*YOUR OBJECTIVE*
Will you output all of the data below exactly, omitting the images?
+++++
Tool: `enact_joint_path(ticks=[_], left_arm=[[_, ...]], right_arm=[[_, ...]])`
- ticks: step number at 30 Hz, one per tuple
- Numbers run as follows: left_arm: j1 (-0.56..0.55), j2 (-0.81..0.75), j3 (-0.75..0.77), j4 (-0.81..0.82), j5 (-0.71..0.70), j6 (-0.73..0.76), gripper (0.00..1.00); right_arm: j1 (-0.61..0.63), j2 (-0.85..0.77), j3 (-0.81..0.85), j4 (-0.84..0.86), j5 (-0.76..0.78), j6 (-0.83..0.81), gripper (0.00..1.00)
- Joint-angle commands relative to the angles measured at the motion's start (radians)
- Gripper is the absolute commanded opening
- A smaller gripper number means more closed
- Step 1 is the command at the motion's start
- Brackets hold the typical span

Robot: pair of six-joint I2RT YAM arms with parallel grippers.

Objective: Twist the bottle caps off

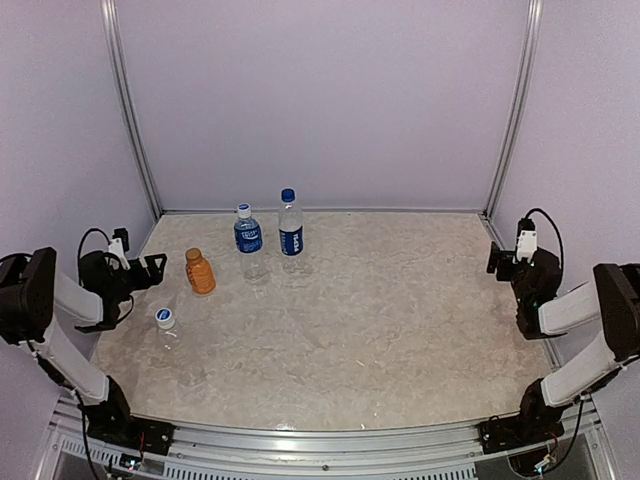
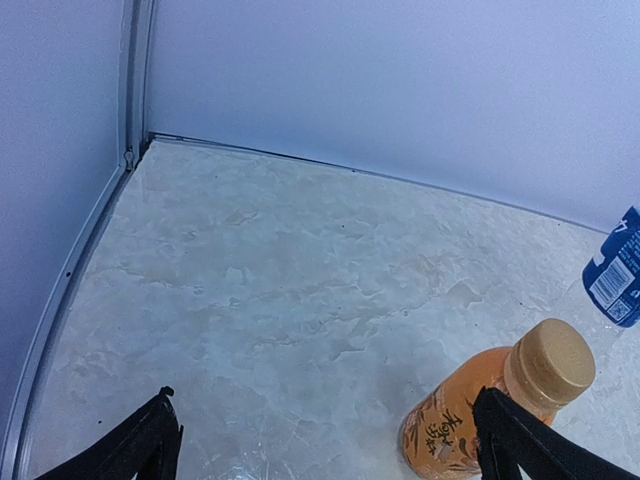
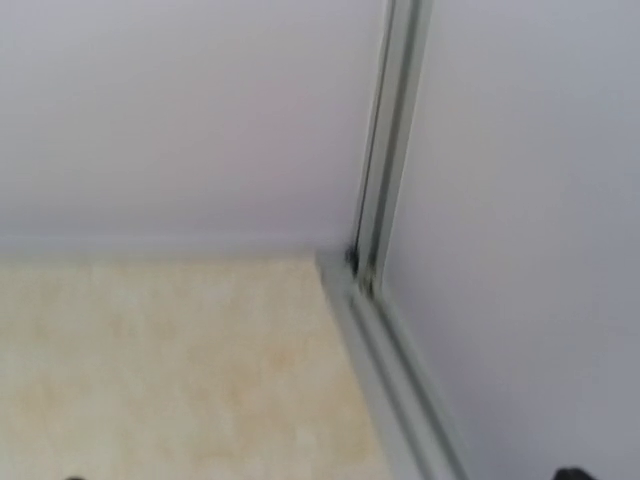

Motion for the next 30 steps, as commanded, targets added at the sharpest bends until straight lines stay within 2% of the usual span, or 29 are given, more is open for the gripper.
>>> enact_joint_path(ticks=[1,4,5,6,8,11,12,13,18,19,23,25,27,30], left_arm=[[-0.006,0.005,0.015,-0.018,-0.014,0.003,0.99],[-0.001,0.002,0.011,-0.008,0.001,0.001,0.99],[0.017,0.000,0.017,-0.035,0.048,-0.005,0.99],[0.033,-0.027,0.052,-0.110,0.088,-0.009,0.99],[0.054,-0.106,0.191,-0.395,0.134,-0.016,0.99],[0.076,-0.187,0.388,-0.702,0.187,0.080,0.99],[0.087,-0.198,0.437,-0.799,0.217,0.106,0.99],[0.099,-0.219,0.475,-0.901,0.259,0.132,0.99],[0.104,-0.332,0.646,-1.444,0.428,0.374,0.99],[0.104,-0.350,0.692,-1.608,0.465,0.434,0.99],[0.090,-0.437,0.914,-2.111,0.592,0.660,0.99],[0.067,-0.468,1.014,-2.357,0.598,0.790,0.99],[0.031,-0.511,1.062,-2.474,0.536,0.831,0.99],[0.010,-0.590,1.067,-2.458,0.431,0.741,0.99]], right_arm=[[-0.010,-0.189,0.098,-0.320,-0.037,0.107,0.99],[-0.010,-0.296,0.124,-0.421,-0.209,0.173,0.99],[-0.010,-0.327,0.131,-0.447,-0.288,0.194,0.99],[-0.010,-0.354,0.137,-0.473,-0.356,0.215,0.98],[-0.010,-0.401,0.149,-0.501,-0.485,0.280,0.94],[0.004,-0.453,0.168,-0.518,-0.591,0.387,0.91],[0.022,-0.464,0.178,-0.527,-0.611,0.407,0.91],[0.053,-0.472,0.191,-0.540,-0.623,0.417,0.96],[0.343,-0.483,0.286,-0.663,-0.451,0.335,0.99],[0.403,-0.472,0.310,-0.682,-0.420,0.310,0.99],[0.642,-0.383,0.435,-0.744,-0.307,0.246,0.99],[0.791,-0.306,0.517,-0.757,-0.192,0.205,0.99],[0.941,-0.189,0.617,-0.757,-0.108,0.150,0.99],[1.113,0.057,0.874,-0.827,-0.100,0.075,0.99]])
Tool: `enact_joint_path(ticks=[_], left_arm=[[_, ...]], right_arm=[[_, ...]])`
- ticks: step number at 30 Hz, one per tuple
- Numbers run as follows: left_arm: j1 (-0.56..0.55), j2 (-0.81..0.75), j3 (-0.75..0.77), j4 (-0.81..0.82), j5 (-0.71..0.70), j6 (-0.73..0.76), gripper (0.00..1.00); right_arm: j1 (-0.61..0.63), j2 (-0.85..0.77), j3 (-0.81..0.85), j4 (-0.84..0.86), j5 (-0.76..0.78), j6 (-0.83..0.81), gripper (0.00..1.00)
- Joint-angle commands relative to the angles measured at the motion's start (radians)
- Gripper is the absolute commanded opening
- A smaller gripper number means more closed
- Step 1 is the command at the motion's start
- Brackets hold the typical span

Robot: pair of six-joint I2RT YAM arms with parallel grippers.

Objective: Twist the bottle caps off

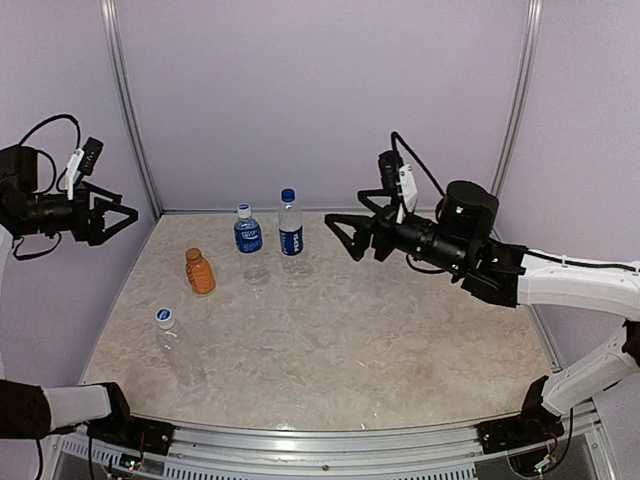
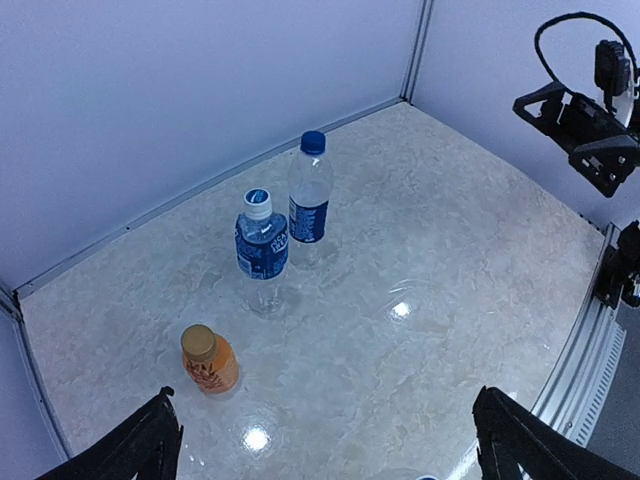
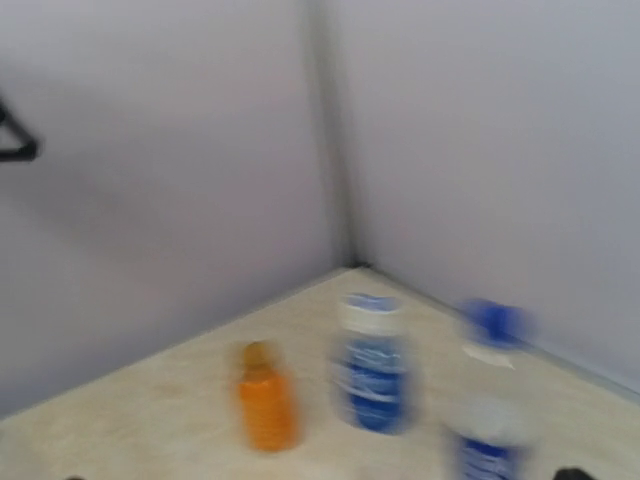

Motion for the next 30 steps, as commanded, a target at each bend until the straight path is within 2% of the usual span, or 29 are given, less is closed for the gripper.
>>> enact_joint_path(ticks=[1,4,6,10,14,18,21,23,27,29,30], left_arm=[[-0.026,-0.096,0.018,-0.406,-0.094,0.012,0.99],[-0.030,-0.123,-0.001,-0.344,-0.184,-0.163,0.99],[-0.029,-0.137,-0.015,-0.314,-0.257,-0.219,0.99],[-0.029,-0.193,-0.060,-0.249,-0.368,-0.280,0.99],[-0.029,-0.197,-0.073,-0.235,-0.403,-0.317,0.99],[-0.039,-0.199,-0.080,-0.240,-0.397,-0.310,0.99],[-0.044,-0.198,-0.085,-0.236,-0.388,-0.310,0.99],[-0.047,-0.197,-0.089,-0.236,-0.382,-0.309,0.99],[-0.051,-0.194,-0.093,-0.237,-0.374,-0.307,0.99],[-0.054,-0.192,-0.098,-0.237,-0.374,-0.306,0.99],[-0.054,-0.192,-0.097,-0.238,-0.375,-0.302,0.99]], right_arm=[[0.215,0.316,0.331,-0.140,0.085,-0.133,0.99],[0.309,0.536,0.591,-0.189,-0.003,-0.133,0.99],[0.353,0.653,0.738,-0.224,-0.057,-0.129,0.99],[0.418,0.902,1.024,-0.355,0.009,-0.161,0.99],[0.447,1.099,1.301,-0.474,0.062,-0.140,0.99],[0.453,1.137,1.285,-0.447,0.096,-0.098,0.99],[0.453,1.138,1.253,-0.430,0.092,-0.066,0.92],[0.454,1.143,1.243,-0.435,0.086,-0.048,0.85],[0.455,1.149,1.223,-0.417,0.049,-0.018,0.58],[0.454,1.153,1.223,-0.418,0.050,-0.018,0.49],[0.454,1.153,1.222,-0.423,0.051,-0.018,0.47]])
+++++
*FINISHED TASK*
Tool: `enact_joint_path(ticks=[_], left_arm=[[_, ...]], right_arm=[[_, ...]])`
- ticks: step number at 30 Hz, one per tuple
- Numbers run as follows: left_arm: j1 (-0.56..0.55), j2 (-0.81..0.75), j3 (-0.75..0.77), j4 (-0.81..0.82), j5 (-0.71..0.70), j6 (-0.73..0.76), gripper (0.00..1.00); right_arm: j1 (-0.61..0.63), j2 (-0.85..0.77), j3 (-0.81..0.85), j4 (-0.84..0.86), j5 (-0.76..0.78), j6 (-0.83..0.81), gripper (0.00..1.00)
- Joint-angle commands relative to the angles measured at the motion's start (radians)
- Gripper is the absolute commanded opening
- A smaller gripper number means more closed
- Step 1 is the command at the motion's start
- Brackets hold the typical span

Robot: pair of six-joint I2RT YAM arms with parallel grippers.

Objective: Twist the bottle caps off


Motion for the next 30 steps, as commanded, targets added at the sharpest bends until straight lines stay within 2% of the usual span, or 29 are given, more is open for the gripper.
>>> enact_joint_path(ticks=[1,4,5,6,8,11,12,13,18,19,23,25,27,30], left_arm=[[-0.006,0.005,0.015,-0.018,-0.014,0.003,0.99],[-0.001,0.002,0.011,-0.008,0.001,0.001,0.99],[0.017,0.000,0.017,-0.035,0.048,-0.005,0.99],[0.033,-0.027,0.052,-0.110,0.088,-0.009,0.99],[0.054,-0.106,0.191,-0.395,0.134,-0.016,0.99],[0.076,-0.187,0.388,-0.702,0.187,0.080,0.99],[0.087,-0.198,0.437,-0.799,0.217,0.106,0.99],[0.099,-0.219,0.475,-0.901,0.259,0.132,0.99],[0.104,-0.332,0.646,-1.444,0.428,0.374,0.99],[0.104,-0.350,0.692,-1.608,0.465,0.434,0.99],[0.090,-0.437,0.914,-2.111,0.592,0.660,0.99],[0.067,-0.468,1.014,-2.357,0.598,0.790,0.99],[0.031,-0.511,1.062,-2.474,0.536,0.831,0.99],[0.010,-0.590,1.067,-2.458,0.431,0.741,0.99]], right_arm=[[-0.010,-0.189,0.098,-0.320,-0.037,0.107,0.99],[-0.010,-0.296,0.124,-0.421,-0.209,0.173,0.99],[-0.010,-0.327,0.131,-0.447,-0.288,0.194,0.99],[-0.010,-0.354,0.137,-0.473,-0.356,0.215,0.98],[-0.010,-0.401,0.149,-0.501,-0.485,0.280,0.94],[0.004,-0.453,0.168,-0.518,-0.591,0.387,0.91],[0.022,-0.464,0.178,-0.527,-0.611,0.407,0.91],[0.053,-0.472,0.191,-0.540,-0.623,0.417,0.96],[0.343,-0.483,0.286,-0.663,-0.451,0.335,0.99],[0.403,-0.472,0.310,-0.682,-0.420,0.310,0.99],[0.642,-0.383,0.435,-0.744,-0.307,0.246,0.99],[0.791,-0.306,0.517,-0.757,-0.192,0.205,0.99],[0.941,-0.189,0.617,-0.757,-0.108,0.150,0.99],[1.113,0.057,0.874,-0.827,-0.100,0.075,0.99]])
Tool: `enact_joint_path(ticks=[_], left_arm=[[_, ...]], right_arm=[[_, ...]])`
- ticks: step number at 30 Hz, one per tuple
- Numbers run as follows: left_arm: j1 (-0.56..0.55), j2 (-0.81..0.75), j3 (-0.75..0.77), j4 (-0.81..0.82), j5 (-0.71..0.70), j6 (-0.73..0.76), gripper (0.00..1.00); right_arm: j1 (-0.61..0.63), j2 (-0.85..0.77), j3 (-0.81..0.85), j4 (-0.84..0.86), j5 (-0.76..0.78), j6 (-0.83..0.81), gripper (0.00..1.00)
- Joint-angle commands relative to the angles measured at the motion's start (radians)
- Gripper is the absolute commanded opening
- A smaller gripper number means more closed
- Step 1 is the command at the motion's start
- Brackets hold the typical span

Robot: pair of six-joint I2RT YAM arms with parallel grippers.

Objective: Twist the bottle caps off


Motion for the next 30 steps, as commanded, a target at each bend until the straight path is within 2% of the usual span, or 29 are given, less is closed for the gripper.
>>> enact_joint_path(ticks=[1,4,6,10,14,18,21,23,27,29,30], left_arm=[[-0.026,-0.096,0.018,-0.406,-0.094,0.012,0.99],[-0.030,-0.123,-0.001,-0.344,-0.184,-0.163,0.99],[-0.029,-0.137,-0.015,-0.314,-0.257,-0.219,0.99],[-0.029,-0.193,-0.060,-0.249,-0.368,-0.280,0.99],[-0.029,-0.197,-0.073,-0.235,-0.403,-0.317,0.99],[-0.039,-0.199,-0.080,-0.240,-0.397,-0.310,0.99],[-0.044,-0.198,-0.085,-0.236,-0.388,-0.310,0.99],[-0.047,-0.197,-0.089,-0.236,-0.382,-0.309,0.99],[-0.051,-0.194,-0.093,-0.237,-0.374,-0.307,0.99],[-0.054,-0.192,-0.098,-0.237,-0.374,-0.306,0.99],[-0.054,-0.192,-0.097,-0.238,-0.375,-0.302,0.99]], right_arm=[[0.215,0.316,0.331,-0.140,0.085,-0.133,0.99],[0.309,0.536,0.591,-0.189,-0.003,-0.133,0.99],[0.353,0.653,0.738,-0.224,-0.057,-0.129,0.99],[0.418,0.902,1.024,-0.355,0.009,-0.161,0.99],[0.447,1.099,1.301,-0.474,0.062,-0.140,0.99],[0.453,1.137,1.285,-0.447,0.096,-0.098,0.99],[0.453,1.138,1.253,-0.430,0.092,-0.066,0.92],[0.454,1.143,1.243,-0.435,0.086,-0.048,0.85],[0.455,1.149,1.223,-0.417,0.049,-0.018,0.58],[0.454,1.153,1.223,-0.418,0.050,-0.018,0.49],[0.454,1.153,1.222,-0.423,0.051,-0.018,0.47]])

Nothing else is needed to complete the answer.